Esprit pratique habitué à prendre des initiatives, Alfred Pacini sut se faire apprécier par ses employeurs en dépit de son engagement politique et syndical. Sans doute celui-ci pesa-t-il sur sa carrière professionnelle. Il ne gravit pas moins quelques-uns des échelons de la hiérarchie portuaire pour atteindre le niveau de contremaître - chef de courrier -. Fondées sur sa propre expérience, les positions qu’il défendit en matière de mensualisation et de diversification des structures syndicale provoquèrent un tollé au sein de la Fédération nationale des Ports et Docks, déjà mal disposée à l’égard des syndicalistes marseillais. Ainsi en alla-t-il lorsque, à l’occasion du congrès de 1966, il lia le rétablissement cégétiste sur les quais phocéens à la création d’organisations distinctes pour les différentes catégories de travailleurs du port. Outre la formation d’un syndicat des primeuristes, il se félicita de l’existence de celui des conducteurs d’engins dans lequel la Fédération, attachée à la loi de 1947, voyait un germe de division d’autant plus menaçant qu’il aboutissait à banaliser le développement d’une mensualisation incompatible avec la défense du statut des dockers professionnels intermittents. Sans diplomatie excessive, il estima que le rapport présenté par Gaston Henry, le secrétaire général adjoint de la Fédération, prouvait seulement qu’il ne comprenait rien au problème. Il revint à la charge en 1970. Plus direct encore que la fois précédente, Pacini mit en cause la pseudo “ liberté ” des intermittents et vanta les acquis syndicaux des “ mensuels ” marseillais. “ Si nous continuons à rester conservateurs, à rester sur de vieux rails, à ne pas regarder la réalité (...), que se passera-t-il après-demain ? ”, lança-t-il à ses camarades invités aborder l’avenir de façon plus audacieuse. Désapprouvée par l’écrasante majorité des congressistes, cette position ne faisait pas l’unanimité à Marseille même. Peu après, il cessa de siéger au bureau central de la main-d’œuvre, organisme paritaire chargé de superviser l’embauche où l’ancien secrétaire du comité de grève du printemps 1968 avait été désigné, dans la foulée des événements, au titre de représentant des agents de maîtrise. En mars 1982, il décida de partir en retraite anticipée.
Fiancé en 1938 avec la fille d’un communiste italien, il l’épousa. Leur premier enfant naquit en 1943. Au total, Alfred Pacini eut deux filles et deux garçons qui, l’un et l’autre, devinrent dockers. Marc, le cadet, entré sur le port après le baccalauréat, en 1982, syndicaliste et communiste, y travaillait toujours vingt ans plus tard..

Pour citer cet article :
https://maitron.fr/spip.php?article144695, notice PACINI Alfred par Michel Pigenet, version mise en ligne le 5 février 2013, dernière modification le 5 avril 2022.

Par Michel Pigenet

ŒUVRE : (avec D. Pons), Docker à Marseille, Payot, 1996.
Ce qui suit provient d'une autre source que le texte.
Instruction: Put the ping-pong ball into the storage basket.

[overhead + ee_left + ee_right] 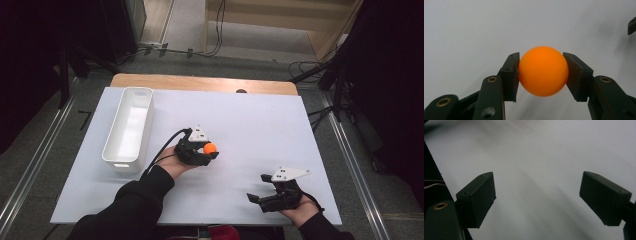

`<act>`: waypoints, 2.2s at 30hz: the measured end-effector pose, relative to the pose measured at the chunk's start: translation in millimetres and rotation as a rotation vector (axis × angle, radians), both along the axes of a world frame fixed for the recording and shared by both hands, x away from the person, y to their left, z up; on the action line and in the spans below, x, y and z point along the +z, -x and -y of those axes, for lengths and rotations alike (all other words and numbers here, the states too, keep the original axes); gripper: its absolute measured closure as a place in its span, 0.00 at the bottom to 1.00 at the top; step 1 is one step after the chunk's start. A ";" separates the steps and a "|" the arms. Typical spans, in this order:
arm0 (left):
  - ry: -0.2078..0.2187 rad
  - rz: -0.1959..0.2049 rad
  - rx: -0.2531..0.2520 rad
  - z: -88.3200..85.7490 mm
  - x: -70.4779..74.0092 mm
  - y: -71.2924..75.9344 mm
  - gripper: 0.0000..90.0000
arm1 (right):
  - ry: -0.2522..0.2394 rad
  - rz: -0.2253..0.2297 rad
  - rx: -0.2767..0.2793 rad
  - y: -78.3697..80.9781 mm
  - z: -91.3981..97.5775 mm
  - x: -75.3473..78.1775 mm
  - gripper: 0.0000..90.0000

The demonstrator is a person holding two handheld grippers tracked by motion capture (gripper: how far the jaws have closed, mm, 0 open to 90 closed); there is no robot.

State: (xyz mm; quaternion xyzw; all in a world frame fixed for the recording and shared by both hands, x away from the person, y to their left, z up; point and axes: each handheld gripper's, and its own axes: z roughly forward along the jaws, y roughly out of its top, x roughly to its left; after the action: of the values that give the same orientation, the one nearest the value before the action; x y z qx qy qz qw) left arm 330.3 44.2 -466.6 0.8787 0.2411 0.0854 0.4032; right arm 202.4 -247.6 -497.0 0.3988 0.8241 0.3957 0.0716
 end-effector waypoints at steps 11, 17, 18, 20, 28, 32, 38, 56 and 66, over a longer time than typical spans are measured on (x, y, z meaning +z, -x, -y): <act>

SOURCES : Centre des archives contemporaines : 870150, art. 143. Archives du comité central du PCF. Congrès de la Fédération nationale des Ports et Docks, les 22-23 juin 1966 ; 18-19 juin 1970 (Paris). — J.-C. Lahaxe, Les communistes à Marseille à l’apogée de la guerre froide (1949-1954). Organisations et militants, engagements et contre-société, thèse d’Histoire (dir. J.-M. Guillon), Aix-Marseille I, 2002.